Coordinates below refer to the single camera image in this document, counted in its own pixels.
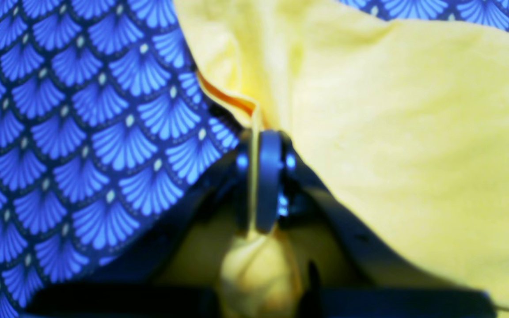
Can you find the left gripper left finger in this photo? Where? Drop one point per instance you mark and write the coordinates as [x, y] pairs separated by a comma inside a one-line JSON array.
[[170, 271]]

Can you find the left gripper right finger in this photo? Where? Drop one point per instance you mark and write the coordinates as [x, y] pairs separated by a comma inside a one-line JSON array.
[[345, 269]]

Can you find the yellow T-shirt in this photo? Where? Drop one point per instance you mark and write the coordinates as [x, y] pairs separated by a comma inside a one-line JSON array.
[[406, 121]]

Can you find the blue fan-patterned tablecloth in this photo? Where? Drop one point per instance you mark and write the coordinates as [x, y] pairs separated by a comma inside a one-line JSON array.
[[104, 127]]

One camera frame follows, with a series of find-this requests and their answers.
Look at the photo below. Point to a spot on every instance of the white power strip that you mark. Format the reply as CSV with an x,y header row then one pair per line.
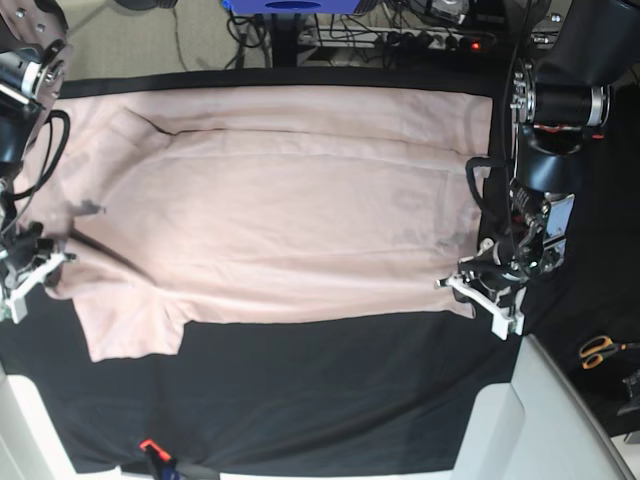
x,y
439,39

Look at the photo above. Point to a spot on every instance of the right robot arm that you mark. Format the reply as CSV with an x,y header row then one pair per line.
x,y
34,56

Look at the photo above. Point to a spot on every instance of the pink T-shirt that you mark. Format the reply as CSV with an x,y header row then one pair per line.
x,y
259,205

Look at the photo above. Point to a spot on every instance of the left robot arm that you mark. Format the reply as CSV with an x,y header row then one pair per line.
x,y
560,103

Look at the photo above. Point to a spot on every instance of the orange handled scissors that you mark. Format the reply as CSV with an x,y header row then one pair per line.
x,y
595,351

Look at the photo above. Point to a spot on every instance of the orange black clamp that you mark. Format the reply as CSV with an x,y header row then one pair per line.
x,y
157,459

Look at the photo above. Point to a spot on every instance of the blue plastic box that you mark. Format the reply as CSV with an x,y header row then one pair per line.
x,y
249,7

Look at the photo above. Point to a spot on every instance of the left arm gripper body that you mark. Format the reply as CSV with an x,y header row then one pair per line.
x,y
533,246

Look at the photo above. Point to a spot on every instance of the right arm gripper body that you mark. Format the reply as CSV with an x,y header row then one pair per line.
x,y
26,251

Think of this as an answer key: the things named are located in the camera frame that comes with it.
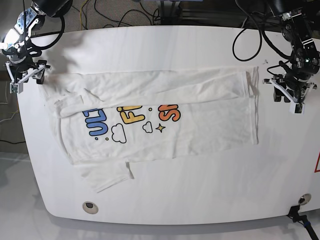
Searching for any black clamp with cable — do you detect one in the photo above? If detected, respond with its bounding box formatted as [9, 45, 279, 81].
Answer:
[286, 205, 319, 240]

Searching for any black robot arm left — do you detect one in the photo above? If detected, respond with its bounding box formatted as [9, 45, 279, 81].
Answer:
[235, 0, 320, 105]

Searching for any yellow cable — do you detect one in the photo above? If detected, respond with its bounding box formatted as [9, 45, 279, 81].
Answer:
[78, 0, 88, 30]

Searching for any left table grommet hole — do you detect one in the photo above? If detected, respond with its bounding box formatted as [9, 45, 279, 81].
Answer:
[82, 201, 99, 215]

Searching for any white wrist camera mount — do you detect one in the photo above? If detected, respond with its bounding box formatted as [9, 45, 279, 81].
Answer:
[5, 60, 51, 94]
[262, 74, 318, 114]

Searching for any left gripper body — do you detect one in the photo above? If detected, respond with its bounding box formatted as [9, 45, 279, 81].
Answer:
[272, 74, 314, 103]

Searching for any right table grommet hole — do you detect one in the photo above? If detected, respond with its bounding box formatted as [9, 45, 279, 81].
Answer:
[298, 193, 312, 206]

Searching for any table grommet hole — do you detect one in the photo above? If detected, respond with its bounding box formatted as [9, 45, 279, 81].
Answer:
[298, 193, 312, 206]
[82, 201, 99, 215]

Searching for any red white warning sticker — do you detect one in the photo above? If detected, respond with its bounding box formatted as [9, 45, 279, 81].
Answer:
[314, 153, 320, 173]

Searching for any white printed T-shirt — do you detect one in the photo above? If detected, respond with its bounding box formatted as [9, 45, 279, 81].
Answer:
[39, 67, 259, 192]

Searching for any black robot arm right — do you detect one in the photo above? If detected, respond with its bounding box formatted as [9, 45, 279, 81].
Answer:
[0, 0, 73, 92]

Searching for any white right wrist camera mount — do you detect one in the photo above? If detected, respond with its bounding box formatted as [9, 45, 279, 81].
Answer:
[5, 60, 51, 94]

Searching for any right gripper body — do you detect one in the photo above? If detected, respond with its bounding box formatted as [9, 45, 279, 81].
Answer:
[7, 57, 45, 85]

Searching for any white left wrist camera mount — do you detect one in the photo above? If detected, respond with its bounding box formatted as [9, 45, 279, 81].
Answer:
[262, 74, 318, 114]

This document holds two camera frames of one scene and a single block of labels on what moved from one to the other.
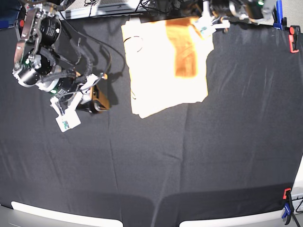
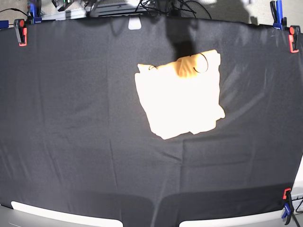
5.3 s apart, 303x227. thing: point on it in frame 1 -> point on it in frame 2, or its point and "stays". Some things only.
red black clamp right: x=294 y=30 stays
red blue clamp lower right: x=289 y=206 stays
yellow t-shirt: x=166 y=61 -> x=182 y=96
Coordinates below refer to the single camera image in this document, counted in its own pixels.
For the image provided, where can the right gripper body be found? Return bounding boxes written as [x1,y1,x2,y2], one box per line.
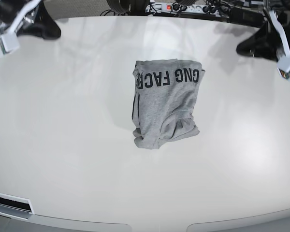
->
[0,0,39,31]

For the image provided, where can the grey t-shirt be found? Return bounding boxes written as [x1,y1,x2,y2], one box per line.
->
[131,59,205,149]

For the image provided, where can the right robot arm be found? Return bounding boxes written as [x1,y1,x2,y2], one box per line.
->
[0,0,61,40]

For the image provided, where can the black box background right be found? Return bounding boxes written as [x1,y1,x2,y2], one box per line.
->
[228,7,264,28]

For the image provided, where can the white power strip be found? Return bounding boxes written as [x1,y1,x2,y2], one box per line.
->
[145,2,232,16]

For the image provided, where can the black coiled cable bundle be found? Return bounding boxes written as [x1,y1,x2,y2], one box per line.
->
[106,0,145,15]

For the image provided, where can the white slotted bracket table edge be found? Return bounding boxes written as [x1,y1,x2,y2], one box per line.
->
[0,193,35,220]

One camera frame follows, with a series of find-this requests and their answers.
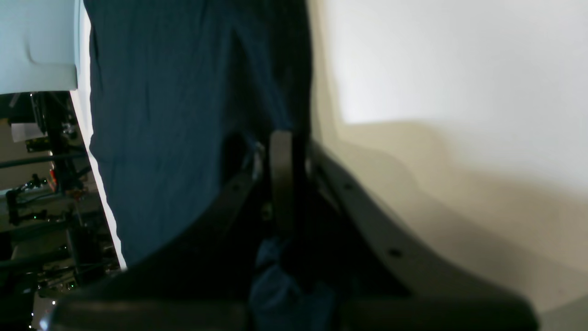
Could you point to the black T-shirt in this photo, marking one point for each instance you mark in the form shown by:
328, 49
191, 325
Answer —
183, 92

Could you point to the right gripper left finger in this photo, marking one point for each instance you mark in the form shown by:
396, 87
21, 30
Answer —
200, 281

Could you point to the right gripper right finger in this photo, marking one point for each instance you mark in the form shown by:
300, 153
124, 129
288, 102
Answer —
400, 283

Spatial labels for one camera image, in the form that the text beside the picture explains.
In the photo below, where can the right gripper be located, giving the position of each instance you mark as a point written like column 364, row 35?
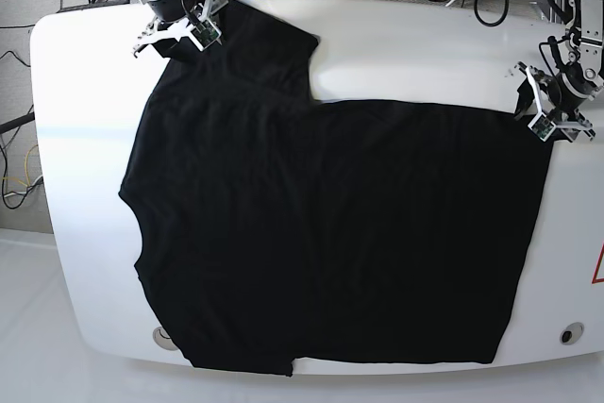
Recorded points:
column 167, row 33

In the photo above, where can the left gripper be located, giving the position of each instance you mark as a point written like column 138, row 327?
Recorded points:
column 572, row 93

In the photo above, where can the black T-shirt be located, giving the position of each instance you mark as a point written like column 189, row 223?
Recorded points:
column 276, row 227

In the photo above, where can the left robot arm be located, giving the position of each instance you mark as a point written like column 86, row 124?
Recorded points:
column 552, row 99

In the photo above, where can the red triangle warning sticker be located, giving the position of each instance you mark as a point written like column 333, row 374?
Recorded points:
column 598, row 273

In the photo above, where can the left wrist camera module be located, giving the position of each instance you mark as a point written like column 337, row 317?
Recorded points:
column 542, row 126

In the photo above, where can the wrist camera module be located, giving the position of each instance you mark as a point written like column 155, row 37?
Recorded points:
column 205, row 34
column 542, row 126

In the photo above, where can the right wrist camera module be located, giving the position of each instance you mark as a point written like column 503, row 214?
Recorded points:
column 205, row 34

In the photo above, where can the right table cable grommet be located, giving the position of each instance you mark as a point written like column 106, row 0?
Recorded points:
column 572, row 333

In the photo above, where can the table cable grommet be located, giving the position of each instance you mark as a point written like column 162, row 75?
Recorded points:
column 572, row 333
column 163, row 340

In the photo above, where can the left table cable grommet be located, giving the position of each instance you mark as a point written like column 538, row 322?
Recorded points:
column 163, row 340

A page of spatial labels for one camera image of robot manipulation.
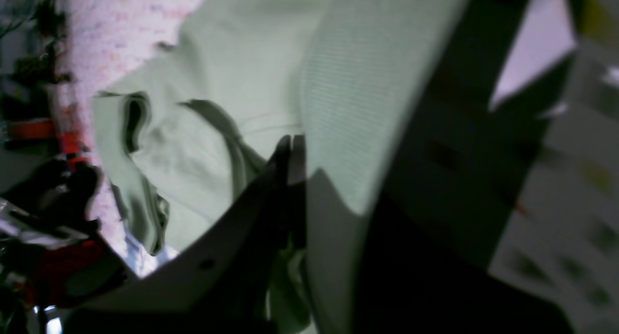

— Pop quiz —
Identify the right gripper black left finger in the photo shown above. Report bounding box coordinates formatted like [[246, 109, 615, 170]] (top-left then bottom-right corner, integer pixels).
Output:
[[63, 134, 307, 334]]

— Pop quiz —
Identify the light green T-shirt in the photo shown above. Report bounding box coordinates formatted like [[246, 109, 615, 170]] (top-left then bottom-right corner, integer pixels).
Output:
[[91, 0, 471, 334]]

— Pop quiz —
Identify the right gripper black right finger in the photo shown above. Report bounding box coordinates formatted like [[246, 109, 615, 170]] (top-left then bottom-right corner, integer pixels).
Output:
[[353, 194, 574, 334]]

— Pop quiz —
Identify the red and black wire bundle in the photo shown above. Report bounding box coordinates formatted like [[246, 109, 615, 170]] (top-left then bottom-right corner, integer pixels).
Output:
[[0, 116, 126, 334]]

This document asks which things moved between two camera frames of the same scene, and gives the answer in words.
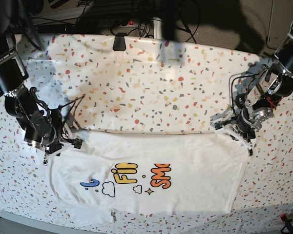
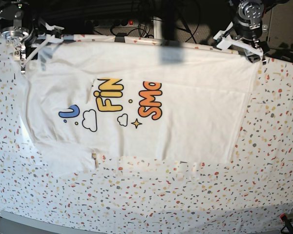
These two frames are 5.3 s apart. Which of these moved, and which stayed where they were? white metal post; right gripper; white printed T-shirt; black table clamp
Moved: right gripper; white printed T-shirt
Stayed: black table clamp; white metal post
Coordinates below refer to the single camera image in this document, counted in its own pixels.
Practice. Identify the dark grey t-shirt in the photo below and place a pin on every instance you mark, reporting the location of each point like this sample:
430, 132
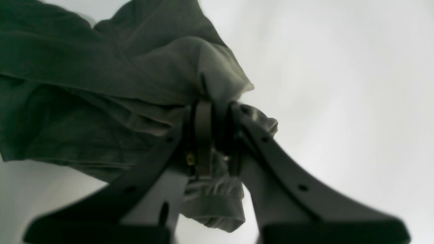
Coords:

· · · · · · ·

Scan the entries for lines with the string "provided". Report only how many there are.

#### ANSWER TO THIS TASK
7